Calhoun is fighting for her son, Austin, who has seizures and severe pain from a chronic condition. Now an adult, Austin, moved out of state to legally improve his quality of life with medical cannabis. The ruling throws his future once more into doubt.

Will Lawmakers Do the Right Thing? 

Donnie Collins, of Saucier, Mississippi, isn’t a radical. 

We Are The 74, which plans to register as a nonprofit, isn’t a bunch of potheads.

Collins is a disabled Army veteran, a Christian counselor and a Mississippi small business owner. He owns and operates a feed store called Serendipity Farm Company with his wife, Amber. In addition to helping Donnie, medical cannabis would also help Amber manage an autoimmune disease and severe migraines.

The Court’s denial affected thousands of Mississippians with chronic health problems.

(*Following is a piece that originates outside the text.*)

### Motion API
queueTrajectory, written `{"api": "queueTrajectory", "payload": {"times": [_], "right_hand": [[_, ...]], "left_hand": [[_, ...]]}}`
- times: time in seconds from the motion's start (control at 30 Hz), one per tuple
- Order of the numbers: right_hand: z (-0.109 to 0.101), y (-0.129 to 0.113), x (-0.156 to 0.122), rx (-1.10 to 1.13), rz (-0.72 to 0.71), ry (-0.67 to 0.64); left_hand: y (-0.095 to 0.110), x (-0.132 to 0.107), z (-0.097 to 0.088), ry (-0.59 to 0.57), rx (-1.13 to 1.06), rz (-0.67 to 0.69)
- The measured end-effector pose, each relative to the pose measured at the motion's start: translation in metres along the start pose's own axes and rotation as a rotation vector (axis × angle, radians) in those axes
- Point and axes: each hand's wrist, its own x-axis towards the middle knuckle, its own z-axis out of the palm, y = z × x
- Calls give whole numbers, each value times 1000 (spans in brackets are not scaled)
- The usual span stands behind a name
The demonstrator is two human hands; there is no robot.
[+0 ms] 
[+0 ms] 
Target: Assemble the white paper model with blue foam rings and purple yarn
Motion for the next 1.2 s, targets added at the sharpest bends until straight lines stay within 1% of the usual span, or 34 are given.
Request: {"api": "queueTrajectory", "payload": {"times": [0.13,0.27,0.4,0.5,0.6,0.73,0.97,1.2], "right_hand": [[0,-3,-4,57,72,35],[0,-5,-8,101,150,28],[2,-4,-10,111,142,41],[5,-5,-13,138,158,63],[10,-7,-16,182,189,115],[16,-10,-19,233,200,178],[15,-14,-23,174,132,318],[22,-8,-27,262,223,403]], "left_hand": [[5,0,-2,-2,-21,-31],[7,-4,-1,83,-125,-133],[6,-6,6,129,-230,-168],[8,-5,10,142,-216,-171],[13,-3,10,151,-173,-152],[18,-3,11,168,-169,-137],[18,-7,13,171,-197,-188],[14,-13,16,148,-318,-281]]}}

When The Bluntness asked We Are The 74 members about feelings and plans, certain common refrains stood out.

Some wrote of thwarted plans for returning to Mississippi or having a family member return from medical exile. Others shared stories of themselves or loved ones grappling with treatable symptoms of conditions like multiple sclerosis, cancer, epilepsy and chronic pain disorders. 

They don’t want to use opioids, but few legal options remain.

Several users admitted they will remain illegal patients, relying on the black market, and placing their futures at risk.

Advocates Vow to Keep Up the Pressure

Collins and fellow activists held their first rally on May 25th. Afterward, they continued to plan and work with other groups affected by the decision.

A group called MEVi 78, supporters of a ballot measure to protect early voting, filed requests for a rehearing by the Supreme Court. These are unlikely to be successful, if they are heard at all.

Future Mississippi patients fear they’ll have to wait until 2022 and another initiative for medical cannabis laws if a special session is called. Still, all want action as soon as possible.

The news of neighboring Alabama recently becoming the 36th medical cannabis state didn’t cheer Mississippi activists. They worry that their legislature will impose the same kinds of restrictions, such as requiring chronic pain patients to try heavily-addictive opiates before cannabis.

Advocates continue to press for action to recover both medical cannabis and citizen initiatives in the state. Organizers have called for all other politics to be put aside to right this wrong.

As Collins wrote, Mississippi voters are watching.